Major sources of recharge to the aquifer are precipitation and seepage from rivers. Recharge from precipitation was calculated by dividing the study area into 13 hydrologic units. Recharge in each unit was obtained as the difference between the volume of precipitation and that of actual evapotranspiration. Recharge from precipitation is estimated at 42 million m3/year, and recharge from rivers at 29 million m3/year. Thus, the total annual recharge to the aquifer is 71 million m3. The main sources of discharge from the aquifer are natural outflow to the Mediterranean Sea and withdrawal of groundwater from pumping wells. Outflow to the sea is 60.9 million m3/year, and discharge by pumping wells is 13.9 million m3/year.
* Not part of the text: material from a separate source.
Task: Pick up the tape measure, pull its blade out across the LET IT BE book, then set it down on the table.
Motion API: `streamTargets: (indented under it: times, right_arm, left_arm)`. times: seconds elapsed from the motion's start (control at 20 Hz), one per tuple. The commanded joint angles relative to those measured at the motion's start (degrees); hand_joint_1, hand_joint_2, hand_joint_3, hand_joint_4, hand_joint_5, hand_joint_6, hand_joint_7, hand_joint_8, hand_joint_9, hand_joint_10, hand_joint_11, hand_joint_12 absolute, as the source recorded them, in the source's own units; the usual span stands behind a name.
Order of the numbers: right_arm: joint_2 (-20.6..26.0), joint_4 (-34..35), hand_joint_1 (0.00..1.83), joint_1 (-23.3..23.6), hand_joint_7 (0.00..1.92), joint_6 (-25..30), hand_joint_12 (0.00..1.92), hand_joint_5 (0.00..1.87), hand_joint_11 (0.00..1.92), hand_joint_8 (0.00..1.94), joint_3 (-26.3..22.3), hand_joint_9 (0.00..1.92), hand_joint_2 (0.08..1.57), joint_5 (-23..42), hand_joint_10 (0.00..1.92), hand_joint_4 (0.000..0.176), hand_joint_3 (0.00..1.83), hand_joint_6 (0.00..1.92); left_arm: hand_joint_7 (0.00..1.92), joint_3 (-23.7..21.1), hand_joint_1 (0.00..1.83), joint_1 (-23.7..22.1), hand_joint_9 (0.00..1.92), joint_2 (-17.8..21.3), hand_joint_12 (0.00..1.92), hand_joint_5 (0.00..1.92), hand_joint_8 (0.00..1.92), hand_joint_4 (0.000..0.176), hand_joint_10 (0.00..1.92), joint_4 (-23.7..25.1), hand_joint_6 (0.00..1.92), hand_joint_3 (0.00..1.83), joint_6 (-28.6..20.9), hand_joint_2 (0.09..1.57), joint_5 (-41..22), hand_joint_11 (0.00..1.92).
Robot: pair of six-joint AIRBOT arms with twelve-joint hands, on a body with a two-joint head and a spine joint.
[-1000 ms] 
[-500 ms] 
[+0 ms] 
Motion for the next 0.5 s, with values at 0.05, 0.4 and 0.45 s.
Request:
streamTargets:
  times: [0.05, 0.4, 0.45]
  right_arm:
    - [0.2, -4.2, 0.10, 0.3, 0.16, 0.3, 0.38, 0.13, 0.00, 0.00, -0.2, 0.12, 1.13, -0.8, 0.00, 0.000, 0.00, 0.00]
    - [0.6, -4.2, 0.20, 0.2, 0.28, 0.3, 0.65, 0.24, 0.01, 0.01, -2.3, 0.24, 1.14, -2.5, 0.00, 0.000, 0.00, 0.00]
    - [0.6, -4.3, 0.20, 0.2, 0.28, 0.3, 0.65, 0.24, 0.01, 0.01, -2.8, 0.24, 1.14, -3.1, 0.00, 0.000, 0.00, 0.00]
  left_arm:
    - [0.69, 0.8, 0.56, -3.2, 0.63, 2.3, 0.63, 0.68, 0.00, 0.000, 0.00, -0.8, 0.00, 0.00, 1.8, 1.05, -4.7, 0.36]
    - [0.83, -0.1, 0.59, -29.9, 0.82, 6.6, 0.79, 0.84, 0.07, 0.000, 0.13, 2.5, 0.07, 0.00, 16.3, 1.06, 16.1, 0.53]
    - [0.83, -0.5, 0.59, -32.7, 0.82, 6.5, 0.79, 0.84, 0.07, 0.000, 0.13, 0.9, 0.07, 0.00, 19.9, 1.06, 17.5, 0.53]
The total discharge from the aquifer is, therefore, 74.8 million m3/year.
Comparing the total recharge and discharge values shows that groundwater in the aquifer is currently being mined at an annual rate of 3.8 million m3. In addition to the permanent loss of groundwater from storage, mining of groundwater makes the aquifer in Tripoli area vulnerable to land subsidence and contamination by seawater intrusion. The aquifer in the Tripoli area is already polluted with wastewater.